Introduction
Casting is the action of temporarily converting one type to another. A
common use is in arithmetic expressions. If you have two counts recorded as
integers but you want to calculate the ratio of the two counts;
int one,two;
the expression one/two will be truncated as an integer, losing the decimal
part of the answer. To handle this, you can cast the two integers into
floats.
float three;
three= (float) one / float(two);
or
three= (float)(one/two);
Casting tricks the type system of the compiler.
It is best to use it sparingly.
It is also a little hard to find the places in your code where
you use it.
The C compiler does some implicit casting.
For example, from int to char and back.
Another common use of casting is in pointer handling.
When arithmetic is
done on pointers, for example in the expression ptr++, there is an implicit
cast from the pointer type to integer to allow addition.
In addition, the
compiler knows how much to add to the pointer address to get the next
object.
If you have an array of integers like this:
int arr[10];
int * iptr;
iptr=arr;
Iptr now contains the address of the first element of the array arr.
The expression iptr++ increases the value in iptr by the size of an integer so
the iptr now contains the address of the second element in the array.
Since a char is one byte (ignoring UNICODE) a character pointer is the lowest
common denominator of pointers.
So the malloc() function returns a
character pointer to the allocated space.
The user than casts the returned
character pointer into the pointer type needed.
C++ provides some more explicit forms of casting.
There are 4 types of cast operators in C++:
dynamic_cast
The dynamic_cast is used to downcast or convert from a a base type to a
derived type.
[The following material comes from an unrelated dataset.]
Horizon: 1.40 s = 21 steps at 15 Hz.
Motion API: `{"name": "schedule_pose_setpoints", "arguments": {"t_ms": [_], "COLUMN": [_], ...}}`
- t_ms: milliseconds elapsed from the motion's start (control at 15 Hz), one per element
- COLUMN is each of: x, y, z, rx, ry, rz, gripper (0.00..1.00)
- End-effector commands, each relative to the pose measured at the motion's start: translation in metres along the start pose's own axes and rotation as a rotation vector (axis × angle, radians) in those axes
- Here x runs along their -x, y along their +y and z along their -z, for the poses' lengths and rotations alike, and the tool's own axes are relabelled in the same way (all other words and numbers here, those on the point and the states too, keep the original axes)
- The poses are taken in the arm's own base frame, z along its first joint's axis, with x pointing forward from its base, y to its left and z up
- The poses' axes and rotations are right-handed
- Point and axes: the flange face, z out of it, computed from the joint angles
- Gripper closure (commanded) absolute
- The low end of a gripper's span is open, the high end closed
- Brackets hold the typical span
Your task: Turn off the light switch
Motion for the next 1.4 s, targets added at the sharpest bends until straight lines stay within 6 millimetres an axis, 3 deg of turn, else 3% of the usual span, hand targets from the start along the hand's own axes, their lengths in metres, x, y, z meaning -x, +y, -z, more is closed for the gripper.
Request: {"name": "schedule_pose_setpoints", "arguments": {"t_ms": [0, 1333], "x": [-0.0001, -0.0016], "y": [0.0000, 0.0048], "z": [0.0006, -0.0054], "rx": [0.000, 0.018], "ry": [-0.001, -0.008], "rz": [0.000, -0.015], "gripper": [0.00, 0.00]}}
If you have
class one {};
class two : public one {};
You can always cast a b to an a (upcast) as an object of class a is larger
or equal in size to an object of class b.
However, the other direction only makes sense if the object of type a is
actually a type b object. The dynamic_cast operator returns the address of
the the cast object or null if the source object isn't the child type.
so if
one foo;
if dynamic_cast<two *> (&foo) returns null than foo isn't actually a two type
object.
static_cast
This is most like the traditional cast. It is used for casts that are
typically left implicit, like float to int or int to long. Also casts
larger types into smaller. This includes float to int or long to int.
Casting a larger type like long to a smaller type like int may result in
lost digits.
Some examples:
int i; long l; float f;
i=f;
i=l;
i=static_cast<int>l);
i=static_cast<int>f);
It is also used to convert pointers from void,
float *fp;
void * vp;
fp= static_cast<float *>vp;
const_cast
This is a strange addition to the language. It allows you to convert a
const to a non-const or a volatile to non volatile. For example:
const in i = 0;
To get a pointer to this variable. Normally this isn't allowed as you can't
get a pointer to a const object that isn't stored in a const pointer
variable.
int * j = const_cast<int *>i);
reinterpret_cast
This is the most dangerous cast. It pretends that the one object is just a
bunch of bits and the cast changes it to another bunch of bits. If the two
types are different, chaos can result. This is rarely if ever needed.